### About this task:
Restate the entries below in full, exactly as they read, but without pictures.

─── Data for review

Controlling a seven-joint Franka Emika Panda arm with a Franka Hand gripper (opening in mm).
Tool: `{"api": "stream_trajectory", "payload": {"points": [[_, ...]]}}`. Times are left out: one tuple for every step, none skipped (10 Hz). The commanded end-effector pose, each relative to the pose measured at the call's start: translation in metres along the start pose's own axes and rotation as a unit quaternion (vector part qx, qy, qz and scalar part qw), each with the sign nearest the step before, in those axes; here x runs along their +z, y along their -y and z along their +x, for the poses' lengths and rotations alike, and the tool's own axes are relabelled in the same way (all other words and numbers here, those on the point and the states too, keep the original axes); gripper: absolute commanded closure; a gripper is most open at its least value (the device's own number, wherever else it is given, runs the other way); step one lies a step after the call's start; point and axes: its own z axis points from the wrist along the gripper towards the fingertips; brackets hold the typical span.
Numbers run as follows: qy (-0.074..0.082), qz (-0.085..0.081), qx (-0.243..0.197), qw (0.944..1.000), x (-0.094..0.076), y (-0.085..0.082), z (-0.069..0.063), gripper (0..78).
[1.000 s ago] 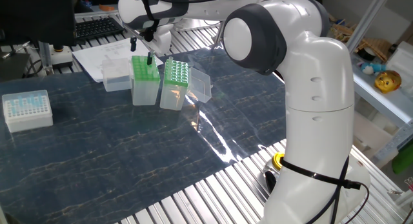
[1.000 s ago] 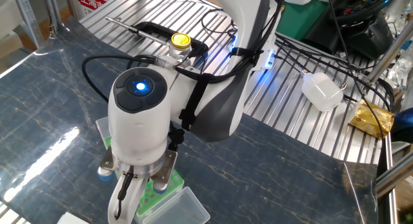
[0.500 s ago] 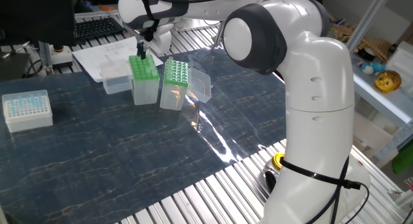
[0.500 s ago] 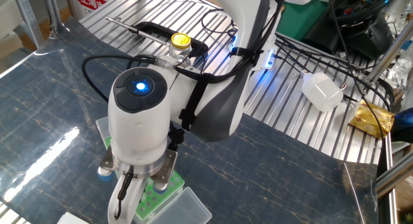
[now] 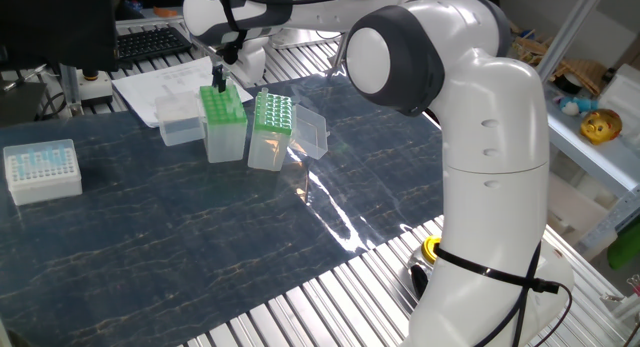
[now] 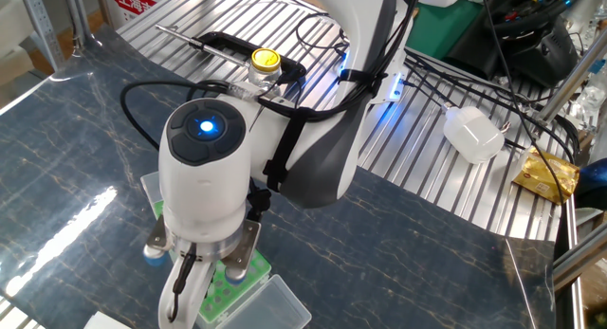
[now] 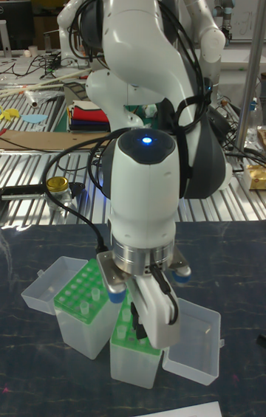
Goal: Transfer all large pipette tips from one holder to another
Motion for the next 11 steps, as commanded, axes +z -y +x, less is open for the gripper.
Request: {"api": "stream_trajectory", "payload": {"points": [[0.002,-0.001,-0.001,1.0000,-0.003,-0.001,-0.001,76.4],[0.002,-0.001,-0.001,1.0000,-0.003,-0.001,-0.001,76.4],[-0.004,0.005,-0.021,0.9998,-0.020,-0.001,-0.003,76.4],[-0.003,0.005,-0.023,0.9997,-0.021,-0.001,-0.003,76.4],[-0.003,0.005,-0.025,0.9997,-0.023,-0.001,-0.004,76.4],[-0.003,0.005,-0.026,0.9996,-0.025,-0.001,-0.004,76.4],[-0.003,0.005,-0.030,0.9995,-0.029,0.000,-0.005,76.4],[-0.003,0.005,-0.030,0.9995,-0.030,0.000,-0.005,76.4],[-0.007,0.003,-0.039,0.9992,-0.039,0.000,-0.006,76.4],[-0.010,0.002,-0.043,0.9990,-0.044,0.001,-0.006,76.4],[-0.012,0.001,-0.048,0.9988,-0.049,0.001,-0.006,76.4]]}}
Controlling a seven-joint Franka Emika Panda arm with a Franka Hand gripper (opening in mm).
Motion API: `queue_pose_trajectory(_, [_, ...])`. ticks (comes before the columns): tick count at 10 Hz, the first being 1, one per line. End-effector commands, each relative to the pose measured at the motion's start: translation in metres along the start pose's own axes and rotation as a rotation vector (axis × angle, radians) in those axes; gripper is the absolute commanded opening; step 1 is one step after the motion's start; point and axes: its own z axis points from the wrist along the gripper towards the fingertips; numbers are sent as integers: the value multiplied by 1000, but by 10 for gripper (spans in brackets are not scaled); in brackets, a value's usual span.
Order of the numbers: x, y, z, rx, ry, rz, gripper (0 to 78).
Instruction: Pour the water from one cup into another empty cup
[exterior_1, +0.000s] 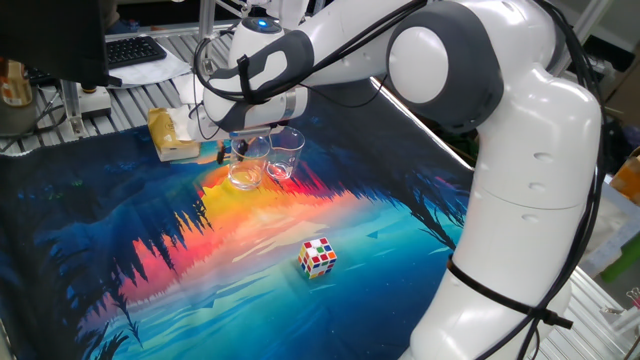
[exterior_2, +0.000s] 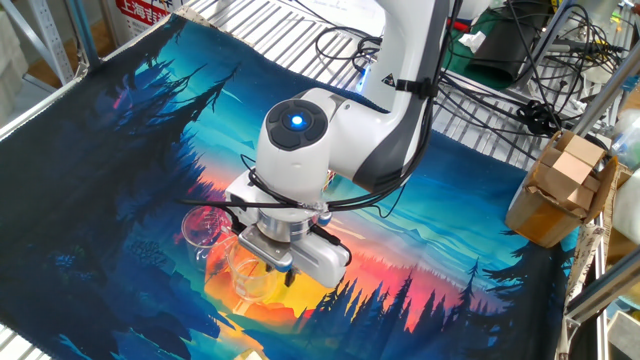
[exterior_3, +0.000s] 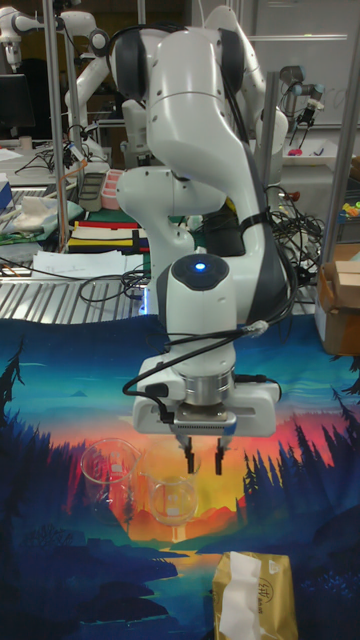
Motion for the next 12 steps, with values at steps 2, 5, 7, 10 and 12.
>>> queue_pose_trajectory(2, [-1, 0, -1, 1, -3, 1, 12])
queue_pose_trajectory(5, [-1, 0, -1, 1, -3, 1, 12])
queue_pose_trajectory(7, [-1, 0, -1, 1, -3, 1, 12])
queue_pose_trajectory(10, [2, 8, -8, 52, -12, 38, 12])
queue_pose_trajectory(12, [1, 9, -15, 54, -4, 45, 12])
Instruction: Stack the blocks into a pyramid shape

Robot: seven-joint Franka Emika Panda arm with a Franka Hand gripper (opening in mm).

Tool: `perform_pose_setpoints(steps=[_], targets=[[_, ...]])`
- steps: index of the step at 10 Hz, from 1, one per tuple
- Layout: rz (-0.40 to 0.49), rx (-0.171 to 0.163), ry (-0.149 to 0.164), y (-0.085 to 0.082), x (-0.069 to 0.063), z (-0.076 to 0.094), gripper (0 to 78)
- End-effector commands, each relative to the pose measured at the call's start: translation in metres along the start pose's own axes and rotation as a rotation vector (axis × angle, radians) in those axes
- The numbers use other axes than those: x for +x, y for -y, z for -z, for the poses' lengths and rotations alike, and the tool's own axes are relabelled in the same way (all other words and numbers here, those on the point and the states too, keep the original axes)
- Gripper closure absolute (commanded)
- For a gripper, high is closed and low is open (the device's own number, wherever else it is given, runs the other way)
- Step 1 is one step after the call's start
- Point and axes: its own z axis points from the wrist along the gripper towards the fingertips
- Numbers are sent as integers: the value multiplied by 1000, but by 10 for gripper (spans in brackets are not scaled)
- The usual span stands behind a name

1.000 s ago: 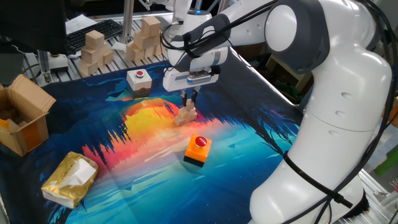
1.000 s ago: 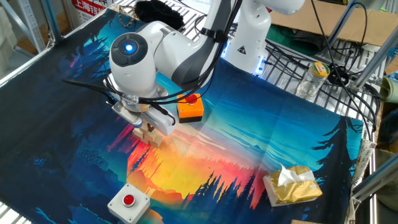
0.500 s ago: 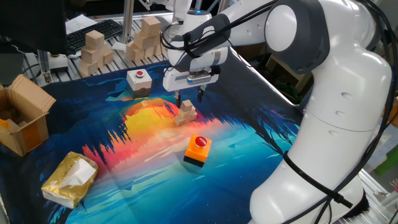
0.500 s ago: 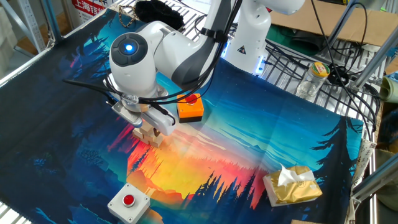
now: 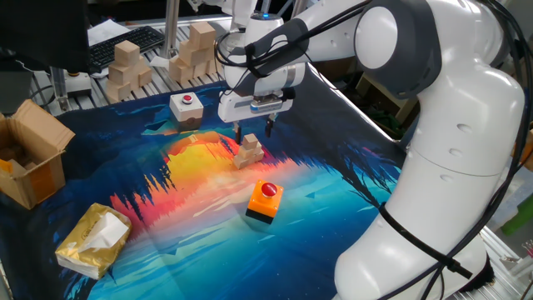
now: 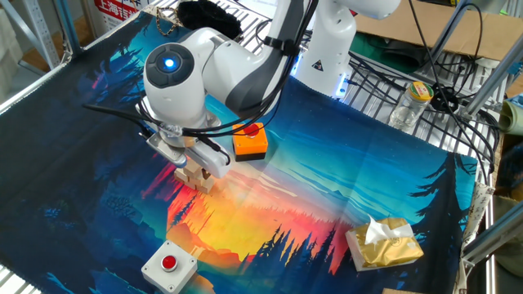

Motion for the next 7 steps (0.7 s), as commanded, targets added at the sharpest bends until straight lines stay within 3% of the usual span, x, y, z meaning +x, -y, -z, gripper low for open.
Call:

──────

### Output below:
Controlling a seven-joint Franka Emika Panda arm with a Franka Hand gripper (opening in mm).
Tool: `{"api": "stream_trajectory", "payload": {"points": [[_, ...]]}}`. Times are left out: one tuple for every step, none skipped (10 Hz). The commanded end-effector pose, each relative to the pose measured at the call's start: translation in metres along the start pose's own axes and rotation as a unit quaternion (vector part qx, qy, qz and scalar part qw), each with the sign nearest the step before, in those axes; here x runs along their +z, y along their -y and z along their +x, for the poses' lengths and rotations alike, and the tool's own axes are relabelled in the same way (all other words and numbers here, those on the point and the states too, keep the original axes); gripper: absolute commanded closure; a gripper is most open at its least value (the device's own number, wherever else it is given, runs the other way); step one lies a step after the call's start; point and axes: its own z axis points from the wrist along the gripper towards the fingertips; brackets hold the typical span.
Numbers run as follows: qy (-0.074..0.082), qz (-0.085..0.081), qx (-0.243..0.197), qw (0.944..1.000), x (-0.094..0.076), y (-0.085..0.082), z (-0.069..0.063), gripper (0..78).
[1.000 s ago] 
[1.000 s ago] 
[0.500 s ago] 
[0.500 s ago] 
[now] 
[now] 
[now] 
Goal: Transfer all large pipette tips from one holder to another
Motion for the next 11 steps, as commanded, axes +z -y +x, less is open for the gripper.
Request: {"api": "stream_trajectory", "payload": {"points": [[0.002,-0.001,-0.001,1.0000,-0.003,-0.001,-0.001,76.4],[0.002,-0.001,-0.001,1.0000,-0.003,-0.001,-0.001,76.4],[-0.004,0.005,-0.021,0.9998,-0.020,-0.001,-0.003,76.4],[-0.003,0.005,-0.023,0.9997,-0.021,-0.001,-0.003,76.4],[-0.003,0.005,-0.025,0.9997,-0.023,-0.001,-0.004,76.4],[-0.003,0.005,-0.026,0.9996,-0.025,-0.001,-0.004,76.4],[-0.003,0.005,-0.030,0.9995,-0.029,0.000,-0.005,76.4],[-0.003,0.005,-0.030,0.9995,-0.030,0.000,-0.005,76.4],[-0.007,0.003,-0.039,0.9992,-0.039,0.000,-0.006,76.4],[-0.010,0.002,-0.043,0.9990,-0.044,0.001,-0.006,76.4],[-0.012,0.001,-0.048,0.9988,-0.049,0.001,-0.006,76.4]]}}
Controlling a seven-joint Franka Emika Panda arm with a Franka Hand gripper (opening in mm).
Motion API: `queue_pose_trajectory(_, [_, ...])`. ticks (comes before the columns): tick count at 10 Hz, the first being 1, one per line. End-effector commands, each relative to the pose measured at the motion's start: translation in metres along the start pose's own axes and rotation as a rotation vector (axis × angle, radians) in those axes; gripper is the absolute commanded opening; step 1 is one step after the motion's start; point and axes: its own z axis points from the wrist along the gripper towards the fingertips; numbers are sent as integers: the value multiplied by 1000, but by 10 for gripper (spans in brackets are not scaled); in brackets, a value's usual span.
Order of the numbers: x, y, z, rx, ry, rz, gripper (0 to 78).
Instruction: Pour the water from one cup into another empty cup
[exterior_1, +0.000s] 
[exterior_2, +0.000s] 
[exterior_3, +0.000s] 
Motion for the next 12 steps, with values at steps 2, 5, 7, 10 and 12.
>>> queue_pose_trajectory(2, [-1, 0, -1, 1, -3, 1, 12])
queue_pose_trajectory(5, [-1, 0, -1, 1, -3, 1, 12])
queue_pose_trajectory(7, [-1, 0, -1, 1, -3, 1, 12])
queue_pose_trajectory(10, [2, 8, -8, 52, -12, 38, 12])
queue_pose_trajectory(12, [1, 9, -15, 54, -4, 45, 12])
Instruction: Stack the blocks into a pyramid shape

Robot: seven-joint Franka Emika Panda arm with a Franka Hand gripper (opening in mm).

Tool: `perform_pose_setpoints(steps=[_], targets=[[_, ...]])`
- steps: index of the step at 10 Hz, from 1, one per tuple
- Layout: rz (-0.40 to 0.49), rx (-0.171 to 0.163), ry (-0.149 to 0.164), y (-0.085 to 0.082), x (-0.069 to 0.063), z (-0.076 to 0.094), gripper (0 to 78)
- End-effector commands, each relative to the pose measured at the call's start: translation in metres along the start pose's own axes and rotation as a rotation vector (axis × angle, radians) in those axes
- The numbers use other axes than those: x for +x, y for -y, z for -z, for the poses' lengths and rotations alike, and the tool's own axes are relabelled in the same way (all other words and numbers here, those on the point and the states too, keep the original axes)
- Gripper closure absolute (commanded)
- For a gripper, high is closed and low is open (the device's own number, wherever else it is given, runs the other way)
- Step 1 is one step after the call's start
- Point and axes: its own z axis points from the wrist along the gripper towards the fingertips
- Numbers are sent as integers: the value multiplied by 1000, but by 10 for gripper (spans in brackets are not scaled)
- The usual span stands behind a name

1.000 s ago: 
1.000 s ago: 
0.500 s ago: 
0.500 s ago: 
now: 
now: 

Motion for the next 7 steps (0.7 s), as commanded, targets added at the sharpest bends until straight lines stay within 3% of the usual span, x, y, z meaning +x, -y, -z, gripper low for open.
Call:

The output has been completed.